* [Dataset section]
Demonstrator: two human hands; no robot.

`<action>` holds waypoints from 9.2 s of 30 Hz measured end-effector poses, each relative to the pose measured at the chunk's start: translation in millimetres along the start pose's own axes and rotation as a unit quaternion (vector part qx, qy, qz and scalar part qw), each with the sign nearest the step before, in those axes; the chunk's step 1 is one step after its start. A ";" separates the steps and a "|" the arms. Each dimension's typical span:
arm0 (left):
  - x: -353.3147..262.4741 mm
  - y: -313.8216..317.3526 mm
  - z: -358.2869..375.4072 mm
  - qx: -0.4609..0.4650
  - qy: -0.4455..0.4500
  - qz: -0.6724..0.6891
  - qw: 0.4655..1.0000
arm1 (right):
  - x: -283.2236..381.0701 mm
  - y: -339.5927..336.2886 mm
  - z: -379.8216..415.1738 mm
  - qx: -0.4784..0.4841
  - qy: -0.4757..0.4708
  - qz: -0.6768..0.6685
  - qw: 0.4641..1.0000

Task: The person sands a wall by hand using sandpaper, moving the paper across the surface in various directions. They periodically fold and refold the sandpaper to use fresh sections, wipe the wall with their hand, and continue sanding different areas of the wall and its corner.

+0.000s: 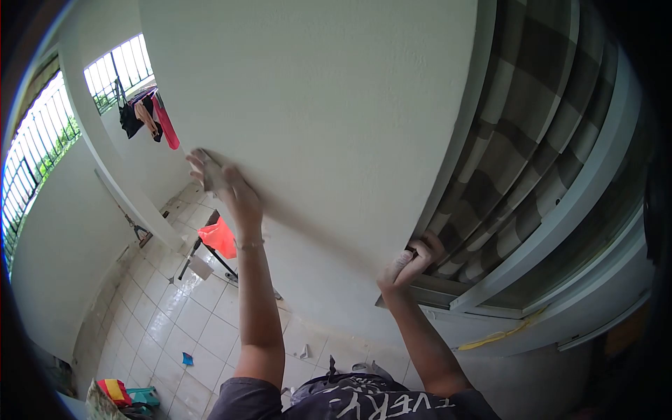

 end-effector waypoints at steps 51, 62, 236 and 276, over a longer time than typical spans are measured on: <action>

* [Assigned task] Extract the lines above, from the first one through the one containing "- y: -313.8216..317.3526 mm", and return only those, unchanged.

* [Solution]
Demonstrator: two human hands; no robot.

`<action>` holds waypoints from 9.2 s of 30 Hz measured end-effector poses, each relative to the pose measured at the chunk's start: translation in millimetres along the start pose's own axes and rotation as a unit quaternion (vector part qx, qy, qz and scalar part qw), each with the sign nearest the step before, in those axes; the chunk's step 1 is one step after its start. A ";" separates the steps and a "|" the arms. Each dimension's typical span:
arm0 (left):
  - x: -353.3147..262.4741 mm
  - y: -313.8216..317.3526 mm

This output has been given in full.